With amazing sleight of hand, Frank Watson disappeared into the American Embassy and was never seen again this side of the Atlantic.
Bertie, too, evaporated from the scene and, for a few days, his absence was speculated upon by The Times, The London Chronicle and a clutch of other publications until, one by one, they lost interest and moved on to other stories, the most notable of which was the Whitechapel murder that later achieved notoriety as the first strike of one Jack the Ripper.
Appearing side by side at Bow Street Magistrate’s Court, Mabel and Minnie listened attentively as one of three elderly magistrates, with a hint of amusement in his voice, read out the list of allegations. Both, as instructed by their young and ambitious solicitor, entered defiant pleas of not guilty understanding fully that, should the hearing go badly, they would end up in front of a beak at the Gray’s Inn.
Luck was with them, however, as the youthful legal beagle, whom they had come across by chance, appeared to be on a mission to make a name for himself. His deft and aggressive questioning rapidly established that the prosecution had no evidence to support the charge of soliciting other than Inspector Homer Forbes’ outburst which ran along the lines of – “Well what else would louche characters like these two be doing in the company of distinguished gentlemen?”
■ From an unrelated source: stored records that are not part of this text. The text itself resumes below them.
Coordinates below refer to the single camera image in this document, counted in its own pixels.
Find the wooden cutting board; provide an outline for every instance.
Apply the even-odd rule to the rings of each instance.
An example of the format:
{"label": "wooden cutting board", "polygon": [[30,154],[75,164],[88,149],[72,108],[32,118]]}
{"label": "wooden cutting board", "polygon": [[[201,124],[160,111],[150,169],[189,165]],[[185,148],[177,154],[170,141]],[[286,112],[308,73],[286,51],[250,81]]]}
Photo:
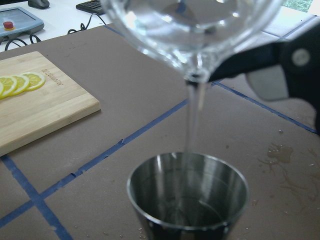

Similarly, no proof of acts, natural or otherwise, could be established as the police surgeon, nursing the mother of all hangovers, failed to make it for the occasion and Forbes, once again, emerged from interrogation with a generous helping of egg on his face. “I knew they was up to no good” – was the best he could offer.
Furthermore, the mystery of the party’s non-appearance in Lord Albert’s box was adequately explained by Mabel who, in response to a desperate grilling by the prosecution, showed great calm and good humour, winning over the two magistrates who remained awake.
“It had been,” she asserted simply. “An unusually dull play.
And, finally, when the weary barrister turned his attack upon the sartorial elements of the offence, the elderly magistrate interrupted, barking that he had heard quite enough and that the prosecution’s case amounted to little more than a crime of fashion, (thus coining a phrase that years later would find its way into the Oxford English Dictionary).
Naturally, the two defendants walked free.
*
“It’s getting late,” says Minnie as she observes the light fading over Soho square.
“Better get a move on,” comments Mabel while, ruefully, adding more powder to the chin and jaw in an attempt to hide her secret.
“Need a piss before I go,” confides her companion as she removes her bread basket hair and places it carefully on the dressing table.
“Well don’t forget to lift the bloody seat,” admonishes Mabel. “And for God’s sake take proper aim for once. It stinks in there.”